Stemmer for keyword-fields before index

I have field "Title". I use this field for aggregations, including building in the Kibana Tags Cloud, so the field is declared as a keyword.
In this field, I write the title text, where each word is an array element.

There is a problem when constructing a tags cloud: different forms of words are displayed as separate elements. For example, fox and foxes.
In this case, I could be helped by using stemming before indexing so that the stemming result is displayed in the index.

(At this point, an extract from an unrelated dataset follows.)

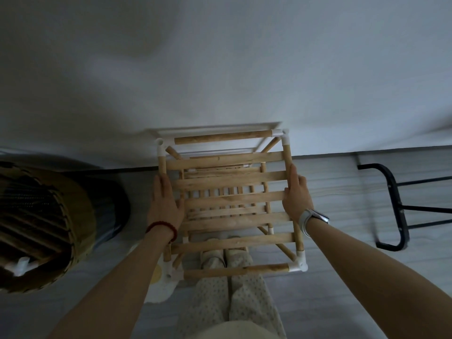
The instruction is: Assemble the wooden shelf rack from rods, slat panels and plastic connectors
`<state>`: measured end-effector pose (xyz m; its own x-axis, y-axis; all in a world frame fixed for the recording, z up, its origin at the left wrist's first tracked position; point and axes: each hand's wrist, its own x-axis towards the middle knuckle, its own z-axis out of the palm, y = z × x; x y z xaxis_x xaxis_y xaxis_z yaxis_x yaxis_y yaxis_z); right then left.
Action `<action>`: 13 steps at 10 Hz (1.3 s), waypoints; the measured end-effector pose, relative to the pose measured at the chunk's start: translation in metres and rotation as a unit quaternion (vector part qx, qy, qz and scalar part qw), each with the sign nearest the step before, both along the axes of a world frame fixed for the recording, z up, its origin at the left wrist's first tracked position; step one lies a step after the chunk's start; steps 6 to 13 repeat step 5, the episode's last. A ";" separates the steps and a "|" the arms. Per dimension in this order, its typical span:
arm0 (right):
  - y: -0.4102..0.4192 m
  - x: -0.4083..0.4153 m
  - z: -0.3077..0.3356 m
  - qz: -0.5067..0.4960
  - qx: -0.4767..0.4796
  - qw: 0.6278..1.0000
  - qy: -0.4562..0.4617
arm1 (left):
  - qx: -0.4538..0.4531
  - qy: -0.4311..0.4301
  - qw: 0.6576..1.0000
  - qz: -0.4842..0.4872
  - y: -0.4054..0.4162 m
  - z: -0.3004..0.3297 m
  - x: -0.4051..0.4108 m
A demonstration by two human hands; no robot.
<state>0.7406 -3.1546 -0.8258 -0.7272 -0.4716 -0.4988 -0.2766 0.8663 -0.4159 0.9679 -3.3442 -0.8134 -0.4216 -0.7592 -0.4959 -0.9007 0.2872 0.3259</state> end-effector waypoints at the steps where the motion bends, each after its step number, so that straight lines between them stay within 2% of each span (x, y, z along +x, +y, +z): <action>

Is it possible to use Elastic-stemmer before indexing a field? I would like to store only stems of words in the Title field. I looked at the keyword analyzer, normalizer (stemmer not support), significant text aggregation (i think its can works, but not sure) and looked for other options, but finally got confused.

Or should I implement stemming preprocessing myself as a third-party solution outside of Elastic?

There's a Kibana issue open to add support for significant_text. Feel free to upvote.

In the mean-time the analyze api may be of some use turning your text into arrays of keywords.

1 Like

For the test, I used an analyzer (/index/_analyze) consisting of lowercase and stemmer; when sending a test message, it gave the correct result in answer. After that i trying to assign this analyzer to the keyword field (according to the documentation), but the original string was still presented in the index, without using stemming.
I understand correctly that the analyzer is simply applied to the message, but the initial fields are still put into the index? Or can I write the result of the analyzer to the original field?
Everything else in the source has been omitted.